# Planung eines Teiches mit 30cm hoher Mauer



## michael_j (12. Jan. 2008)

Hallo,

ich bin der Michael aus DU. In diesem Sommer sollen unsere beiden Plastikschüsseln weichen und durch einen Folienteich ersetzt werden. Die Fläche dafür beträgt in etwa 2,5 x 4 Meter. Da unser Gelände sehr uneben ist will ich das der Teich zwischen 30 - 50 cm aus dem Boden kommt. Die Rückseite wird aus aus Porenbetonpfansteinen (Kostengründen), die Seiten und Front werden aus Trockenmauersteinen geschichtet.

Da ich ganz am Anfang bin, plagen mich die folgenden Fragen...

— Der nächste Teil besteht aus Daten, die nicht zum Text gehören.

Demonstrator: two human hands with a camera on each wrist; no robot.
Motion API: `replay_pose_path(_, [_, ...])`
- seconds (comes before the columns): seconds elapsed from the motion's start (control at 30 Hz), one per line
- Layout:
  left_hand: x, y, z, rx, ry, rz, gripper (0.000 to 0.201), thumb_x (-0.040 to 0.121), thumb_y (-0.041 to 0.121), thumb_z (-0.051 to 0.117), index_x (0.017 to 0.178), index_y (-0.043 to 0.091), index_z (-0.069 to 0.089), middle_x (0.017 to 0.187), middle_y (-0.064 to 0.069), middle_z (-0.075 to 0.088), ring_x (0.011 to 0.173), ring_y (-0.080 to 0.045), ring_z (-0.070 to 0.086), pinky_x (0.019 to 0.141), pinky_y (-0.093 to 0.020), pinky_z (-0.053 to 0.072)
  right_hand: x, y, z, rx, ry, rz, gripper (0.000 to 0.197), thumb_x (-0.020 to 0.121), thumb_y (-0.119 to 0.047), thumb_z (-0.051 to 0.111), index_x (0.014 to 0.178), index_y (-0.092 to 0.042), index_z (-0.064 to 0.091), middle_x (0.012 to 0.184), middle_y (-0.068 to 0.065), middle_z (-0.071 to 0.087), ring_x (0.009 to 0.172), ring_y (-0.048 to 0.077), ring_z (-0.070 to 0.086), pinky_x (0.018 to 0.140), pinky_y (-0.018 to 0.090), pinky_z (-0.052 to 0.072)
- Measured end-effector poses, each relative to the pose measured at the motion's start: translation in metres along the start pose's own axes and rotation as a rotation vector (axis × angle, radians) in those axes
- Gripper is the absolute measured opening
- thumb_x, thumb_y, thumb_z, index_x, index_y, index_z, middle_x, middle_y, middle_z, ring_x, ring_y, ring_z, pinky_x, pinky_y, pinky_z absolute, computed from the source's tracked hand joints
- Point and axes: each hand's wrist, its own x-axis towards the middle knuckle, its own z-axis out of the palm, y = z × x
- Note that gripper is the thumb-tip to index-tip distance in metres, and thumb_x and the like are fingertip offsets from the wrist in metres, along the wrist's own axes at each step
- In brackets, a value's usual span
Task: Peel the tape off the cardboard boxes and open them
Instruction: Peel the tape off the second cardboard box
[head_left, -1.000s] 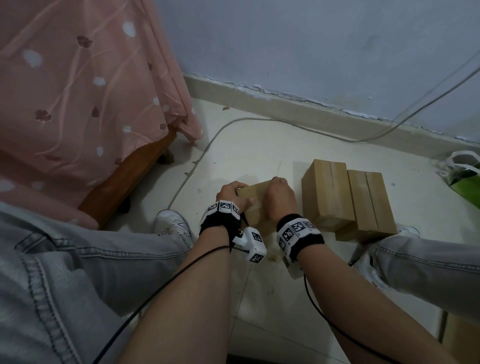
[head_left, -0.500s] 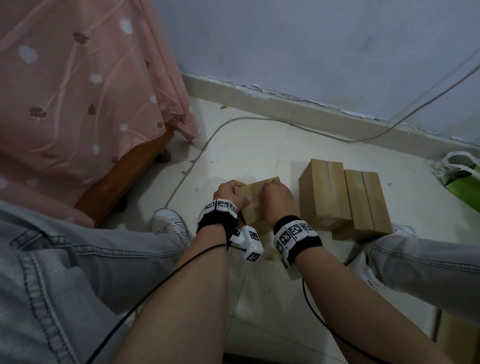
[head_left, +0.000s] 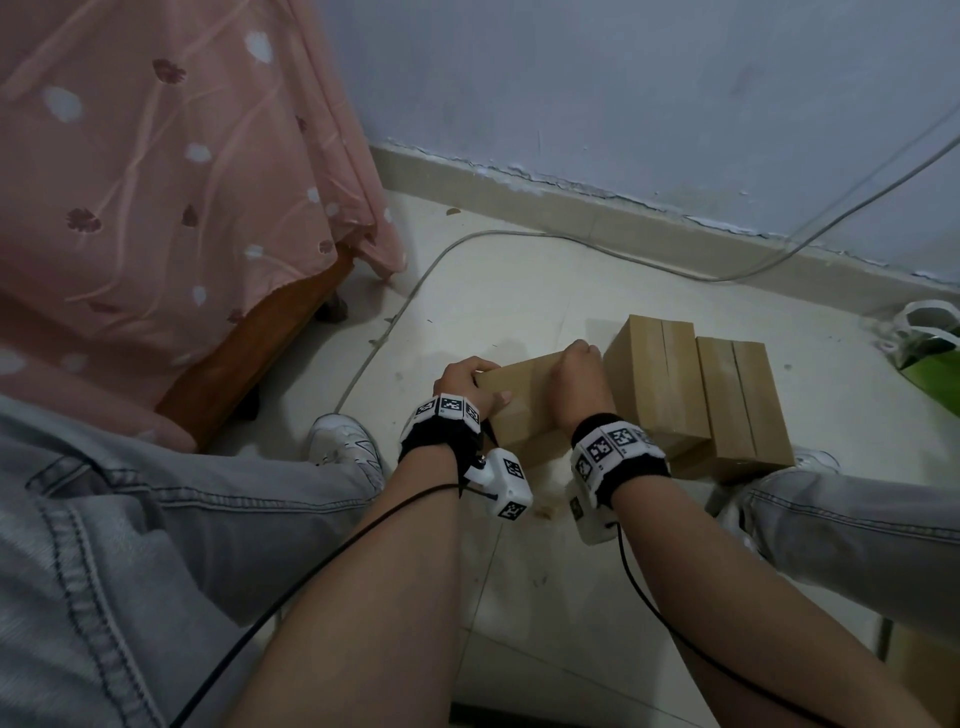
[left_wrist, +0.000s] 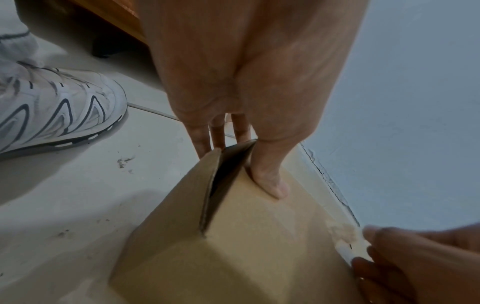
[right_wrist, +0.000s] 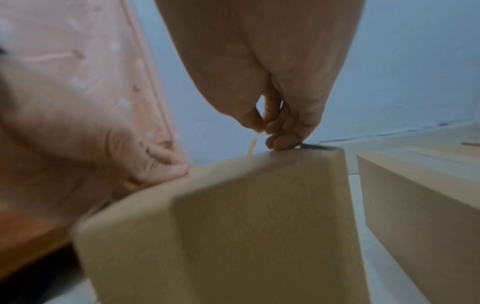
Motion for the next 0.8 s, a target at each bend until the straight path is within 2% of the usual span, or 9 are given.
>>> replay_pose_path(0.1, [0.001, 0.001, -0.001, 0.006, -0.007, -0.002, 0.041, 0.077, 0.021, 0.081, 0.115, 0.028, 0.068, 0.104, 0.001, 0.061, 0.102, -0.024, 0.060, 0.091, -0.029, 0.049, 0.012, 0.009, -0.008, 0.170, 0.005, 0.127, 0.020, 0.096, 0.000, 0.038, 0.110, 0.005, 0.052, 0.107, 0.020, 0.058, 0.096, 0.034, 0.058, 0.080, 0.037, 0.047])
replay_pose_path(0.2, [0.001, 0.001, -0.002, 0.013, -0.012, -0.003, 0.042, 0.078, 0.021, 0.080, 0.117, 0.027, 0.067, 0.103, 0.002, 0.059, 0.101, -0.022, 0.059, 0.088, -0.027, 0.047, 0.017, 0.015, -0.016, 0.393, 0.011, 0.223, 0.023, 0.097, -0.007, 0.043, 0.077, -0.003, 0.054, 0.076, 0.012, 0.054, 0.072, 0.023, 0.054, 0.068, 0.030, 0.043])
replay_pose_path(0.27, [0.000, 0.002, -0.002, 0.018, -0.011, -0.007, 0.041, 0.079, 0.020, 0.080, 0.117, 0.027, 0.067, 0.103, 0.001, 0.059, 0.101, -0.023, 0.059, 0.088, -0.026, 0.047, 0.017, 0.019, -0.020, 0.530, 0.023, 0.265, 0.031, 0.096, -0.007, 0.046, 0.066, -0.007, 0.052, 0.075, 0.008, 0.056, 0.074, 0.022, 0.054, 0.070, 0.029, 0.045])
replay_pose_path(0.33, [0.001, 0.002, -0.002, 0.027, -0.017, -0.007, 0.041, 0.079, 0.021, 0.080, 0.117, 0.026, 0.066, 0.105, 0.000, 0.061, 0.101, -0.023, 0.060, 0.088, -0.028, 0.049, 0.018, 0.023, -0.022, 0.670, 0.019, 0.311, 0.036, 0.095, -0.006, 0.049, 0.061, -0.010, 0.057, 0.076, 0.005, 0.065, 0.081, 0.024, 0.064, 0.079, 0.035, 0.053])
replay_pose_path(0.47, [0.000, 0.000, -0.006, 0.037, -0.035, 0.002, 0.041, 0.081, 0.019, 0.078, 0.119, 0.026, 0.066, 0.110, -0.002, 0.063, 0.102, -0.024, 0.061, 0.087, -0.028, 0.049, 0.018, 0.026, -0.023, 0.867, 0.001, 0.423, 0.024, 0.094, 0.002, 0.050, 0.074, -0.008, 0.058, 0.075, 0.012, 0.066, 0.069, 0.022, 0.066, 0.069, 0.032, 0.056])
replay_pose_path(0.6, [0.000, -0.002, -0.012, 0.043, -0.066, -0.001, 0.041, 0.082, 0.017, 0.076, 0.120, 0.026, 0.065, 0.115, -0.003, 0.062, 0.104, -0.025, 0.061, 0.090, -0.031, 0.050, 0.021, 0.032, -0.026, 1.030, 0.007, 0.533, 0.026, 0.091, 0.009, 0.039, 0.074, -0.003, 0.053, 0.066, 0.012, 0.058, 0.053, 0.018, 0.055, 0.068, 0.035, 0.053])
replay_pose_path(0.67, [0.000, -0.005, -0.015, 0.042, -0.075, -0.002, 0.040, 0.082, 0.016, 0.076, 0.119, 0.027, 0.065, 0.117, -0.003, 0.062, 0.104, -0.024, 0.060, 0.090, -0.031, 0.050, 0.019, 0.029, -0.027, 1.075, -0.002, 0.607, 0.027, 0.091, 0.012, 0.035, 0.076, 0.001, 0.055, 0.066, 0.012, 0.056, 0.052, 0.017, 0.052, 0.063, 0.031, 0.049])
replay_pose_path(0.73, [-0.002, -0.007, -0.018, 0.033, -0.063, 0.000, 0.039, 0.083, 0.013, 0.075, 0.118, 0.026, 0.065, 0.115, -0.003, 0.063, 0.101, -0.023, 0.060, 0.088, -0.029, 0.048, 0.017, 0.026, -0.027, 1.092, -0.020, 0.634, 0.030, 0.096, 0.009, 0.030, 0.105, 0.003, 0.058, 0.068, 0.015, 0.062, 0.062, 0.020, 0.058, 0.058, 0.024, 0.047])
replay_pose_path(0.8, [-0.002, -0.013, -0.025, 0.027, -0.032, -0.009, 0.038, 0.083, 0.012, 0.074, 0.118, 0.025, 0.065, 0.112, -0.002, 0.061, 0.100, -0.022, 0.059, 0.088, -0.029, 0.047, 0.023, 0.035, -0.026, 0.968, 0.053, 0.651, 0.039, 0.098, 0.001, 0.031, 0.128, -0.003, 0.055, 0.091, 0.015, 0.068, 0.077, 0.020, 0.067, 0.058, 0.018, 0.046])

1. Soll ich für die Mauern ein Betonfundament setzen? Vorteil: Ich habe sofort eine gleichmässige höhe. Oder reicht es aus, die Steine in die Erde zu setzen?

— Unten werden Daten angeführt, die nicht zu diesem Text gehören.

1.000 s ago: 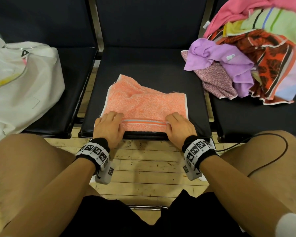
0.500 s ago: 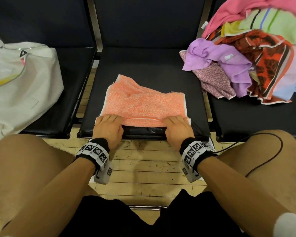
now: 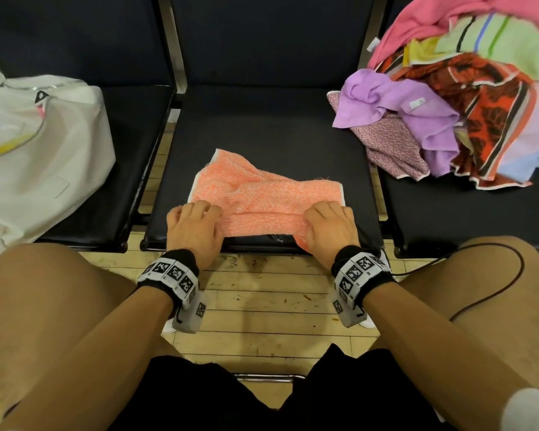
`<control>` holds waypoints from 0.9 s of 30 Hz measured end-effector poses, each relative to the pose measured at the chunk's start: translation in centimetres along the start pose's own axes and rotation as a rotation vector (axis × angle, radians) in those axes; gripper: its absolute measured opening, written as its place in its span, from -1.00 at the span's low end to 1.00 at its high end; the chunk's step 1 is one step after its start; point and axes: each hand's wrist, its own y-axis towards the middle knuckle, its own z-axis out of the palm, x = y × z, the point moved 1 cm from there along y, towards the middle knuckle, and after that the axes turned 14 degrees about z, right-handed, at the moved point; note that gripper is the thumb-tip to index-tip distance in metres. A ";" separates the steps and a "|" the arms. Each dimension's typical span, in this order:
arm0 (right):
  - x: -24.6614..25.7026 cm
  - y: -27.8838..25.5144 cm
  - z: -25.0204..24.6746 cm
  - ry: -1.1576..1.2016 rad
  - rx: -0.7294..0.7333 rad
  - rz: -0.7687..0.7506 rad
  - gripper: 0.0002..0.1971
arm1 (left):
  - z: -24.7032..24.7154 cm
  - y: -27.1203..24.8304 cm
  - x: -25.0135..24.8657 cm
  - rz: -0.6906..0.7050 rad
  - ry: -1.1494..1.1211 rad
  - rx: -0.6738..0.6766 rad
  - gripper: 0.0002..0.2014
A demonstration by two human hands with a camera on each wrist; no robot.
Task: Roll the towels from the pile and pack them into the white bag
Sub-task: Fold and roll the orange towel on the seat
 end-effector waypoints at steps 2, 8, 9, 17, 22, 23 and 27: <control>0.0 0.2 0.3 -0.093 -0.015 -0.021 -0.75 | 0.1 0.1 -0.1 0.035 0.007 -0.042 -0.78; 0.1 -0.2 0.4 -0.015 0.082 0.030 -0.65 | 0.1 0.1 -0.5 0.084 -0.067 0.074 -0.70; 0.1 -0.3 0.3 -0.008 0.083 0.032 -0.67 | 0.2 0.0 -0.5 0.092 -0.075 0.086 -0.63; 0.1 0.2 -0.1 0.044 0.136 0.053 -0.36 | 0.1 0.5 -0.2 0.065 -0.021 0.018 -0.73; 0.3 0.3 -0.6 -0.043 0.253 0.020 -0.40 | -0.4 0.6 -0.6 0.016 -0.017 0.078 -0.73; 0.1 0.3 -0.4 -0.018 0.244 0.026 -0.50 | -0.4 0.5 -0.7 0.013 -0.030 0.088 -0.73; -0.2 0.3 0.4 0.040 0.044 -0.011 -0.79 | -0.2 0.6 -0.5 0.006 -0.006 0.002 -0.79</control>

2. Wie befestige ich die Folie? Sie kommt ja zwischen den letzten beiden Steinreihen zwischen. Wie stelle ich Sicher, das ich die Folie nicht sehe? und trotzdem alles Dicht ist?

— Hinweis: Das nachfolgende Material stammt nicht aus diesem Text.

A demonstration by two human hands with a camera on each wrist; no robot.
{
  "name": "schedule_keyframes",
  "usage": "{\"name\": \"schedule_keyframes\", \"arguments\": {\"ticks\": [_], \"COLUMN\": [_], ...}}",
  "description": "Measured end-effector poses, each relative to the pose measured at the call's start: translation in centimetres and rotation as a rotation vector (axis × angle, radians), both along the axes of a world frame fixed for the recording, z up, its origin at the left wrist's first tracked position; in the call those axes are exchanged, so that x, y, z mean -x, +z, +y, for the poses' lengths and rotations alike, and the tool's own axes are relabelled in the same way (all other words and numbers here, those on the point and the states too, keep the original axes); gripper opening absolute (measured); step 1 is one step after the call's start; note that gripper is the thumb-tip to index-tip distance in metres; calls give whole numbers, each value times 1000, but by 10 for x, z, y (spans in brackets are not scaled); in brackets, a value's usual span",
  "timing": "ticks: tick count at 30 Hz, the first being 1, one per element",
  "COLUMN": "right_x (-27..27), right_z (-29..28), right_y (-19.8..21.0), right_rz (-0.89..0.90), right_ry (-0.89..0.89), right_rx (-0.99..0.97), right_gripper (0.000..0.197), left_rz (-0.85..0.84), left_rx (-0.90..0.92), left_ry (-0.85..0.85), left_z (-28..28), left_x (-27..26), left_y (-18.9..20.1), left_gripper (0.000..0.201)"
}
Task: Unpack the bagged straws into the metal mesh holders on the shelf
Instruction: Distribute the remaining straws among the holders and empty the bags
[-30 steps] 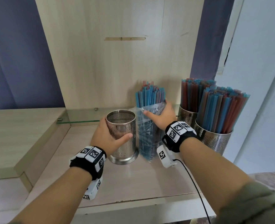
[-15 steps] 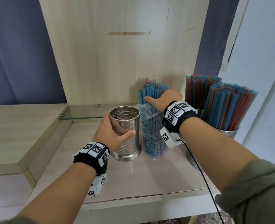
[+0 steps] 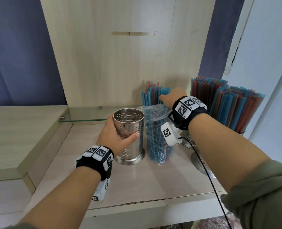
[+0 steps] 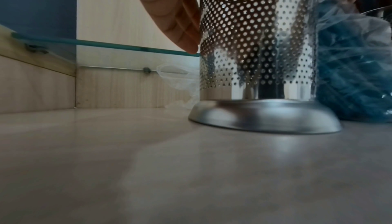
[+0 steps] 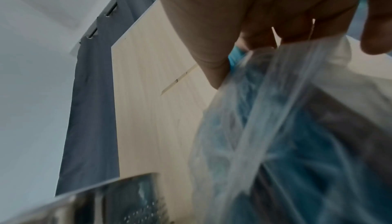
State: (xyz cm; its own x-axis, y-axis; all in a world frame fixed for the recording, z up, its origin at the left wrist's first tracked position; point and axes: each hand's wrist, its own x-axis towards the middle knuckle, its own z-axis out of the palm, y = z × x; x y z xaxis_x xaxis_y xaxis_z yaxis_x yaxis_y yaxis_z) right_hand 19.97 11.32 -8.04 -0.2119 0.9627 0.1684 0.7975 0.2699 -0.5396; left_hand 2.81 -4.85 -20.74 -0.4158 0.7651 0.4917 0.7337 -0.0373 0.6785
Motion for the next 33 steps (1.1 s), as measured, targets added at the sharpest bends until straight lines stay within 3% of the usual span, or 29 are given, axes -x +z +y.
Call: {"name": "schedule_keyframes", "arguments": {"ticks": [11,18,26,33], "right_x": [-6,-3,-7,-5], "right_z": [3,-1,7,12], "right_y": [-11,-20,-12,16], "right_rz": [320,134,164,40], "right_ry": [-22,23,-25,-1], "right_rx": [29,26,74,26], "right_gripper": [37,47,33,44], "left_rz": [-40,-41,-45,-53], "left_rx": [-2,7,2,4], "left_ry": [-16,-10,-7,-6], "left_z": [0,0,0,0], "left_x": [3,1,1,1], "left_y": [0,0,-1,0], "left_gripper": [101,101,99,98]}}
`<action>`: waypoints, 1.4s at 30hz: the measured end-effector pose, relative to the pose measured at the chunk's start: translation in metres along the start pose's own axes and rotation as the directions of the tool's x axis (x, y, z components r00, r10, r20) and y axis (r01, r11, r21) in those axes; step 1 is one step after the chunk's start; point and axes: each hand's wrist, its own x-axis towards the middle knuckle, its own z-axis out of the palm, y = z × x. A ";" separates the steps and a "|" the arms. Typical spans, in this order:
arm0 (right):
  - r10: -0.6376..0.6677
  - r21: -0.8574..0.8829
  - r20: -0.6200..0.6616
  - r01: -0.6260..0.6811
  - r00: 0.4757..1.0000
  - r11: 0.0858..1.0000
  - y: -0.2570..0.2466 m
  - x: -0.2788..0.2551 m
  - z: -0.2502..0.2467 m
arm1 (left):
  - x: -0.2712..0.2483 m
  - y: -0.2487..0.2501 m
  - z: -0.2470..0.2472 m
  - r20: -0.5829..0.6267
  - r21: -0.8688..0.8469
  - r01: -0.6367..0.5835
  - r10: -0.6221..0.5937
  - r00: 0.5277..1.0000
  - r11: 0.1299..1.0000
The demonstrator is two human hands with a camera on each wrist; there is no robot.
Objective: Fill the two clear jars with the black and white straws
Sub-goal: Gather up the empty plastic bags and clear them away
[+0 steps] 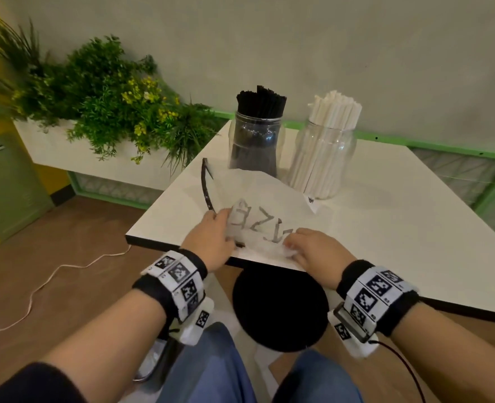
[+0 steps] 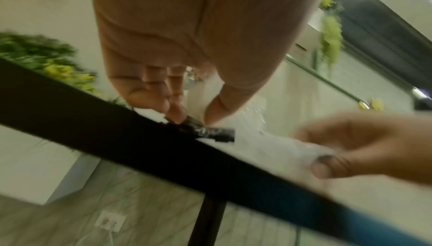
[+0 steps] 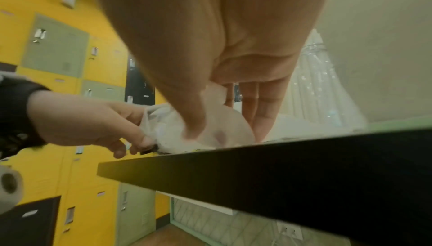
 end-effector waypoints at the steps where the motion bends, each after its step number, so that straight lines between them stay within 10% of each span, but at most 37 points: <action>1: 0.010 0.028 -0.037 -0.009 0.999 1.000 0.007 -0.004 -0.003 | 0.003 -0.008 -0.007 -0.023 -0.002 -0.005 0.005 1.000 1.000; 5: 0.050 0.131 -0.261 -0.016 0.964 0.991 0.036 -0.019 -0.011 | -0.003 -0.027 -0.034 -0.151 -0.090 0.010 -0.024 0.988 0.996; 12: 0.005 0.293 -0.288 0.083 0.958 0.953 0.010 -0.020 -0.009 | -0.015 0.020 -0.011 0.047 -0.502 0.125 -0.118 0.992 0.856; 19: 0.127 0.133 -0.487 -0.071 0.864 0.989 0.054 -0.039 -0.030 | 0.006 -0.020 -0.043 -0.253 -0.276 0.050 -0.123 0.960 0.960; 23: 0.099 -0.140 -0.062 -0.107 0.993 0.984 0.055 -0.049 -0.041 | -0.007 -0.046 -0.069 0.064 0.042 0.071 -0.074 0.995 0.997; 25: 0.163 -0.270 0.223 -0.100 0.961 0.958 0.047 -0.052 -0.046 | -0.013 -0.050 -0.076 0.275 0.220 0.094 -0.155 0.949 0.971; 30: 0.051 -0.036 -0.089 -0.054 0.995 0.998 0.009 -0.034 -0.053 | -0.017 -0.005 -0.065 0.053 -0.007 -0.155 0.155 0.987 0.988; 35: 0.100 -0.136 0.404 -0.049 0.909 0.990 0.015 -0.021 -0.013 | -0.003 -0.011 -0.011 0.478 0.287 -0.273 0.110 0.872 0.918; 38: 0.145 -0.211 0.453 -0.052 0.880 0.976 0.043 -0.041 -0.002 | -0.004 -0.052 -0.017 0.391 0.399 -0.263 0.097 0.915 0.878; 42: 0.098 0.058 0.288 -0.120 0.953 0.991 0.070 -0.048 -0.008 | -0.009 -0.070 -0.052 0.244 0.052 -0.124 0.108 0.964 0.991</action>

3. Filtertechnik... Da brauche ich die den kompletten Rat. Unsere Plastikschüssel wird durch ein 79 Euro Filterset aus dem baumarkt gereinigt - wenn man das so nennen darf. ich will hier kein Highteck, mir reicht es wenn ich eine Filteranlage habe die Ihren Job tut und wo ich nicht jeden Sonntag 8h mit der Teinigung verbringe. (Bodenablauf kommt nicht in Frage).

So, das reicht für den Anfang  Bitte viele Links damit ich mich einlesen kann. Gibt es empfehlenswerte Bücher? Falls hier im Firum keine externen Links erlaubt sind, ich nehme die dann gerne als PM.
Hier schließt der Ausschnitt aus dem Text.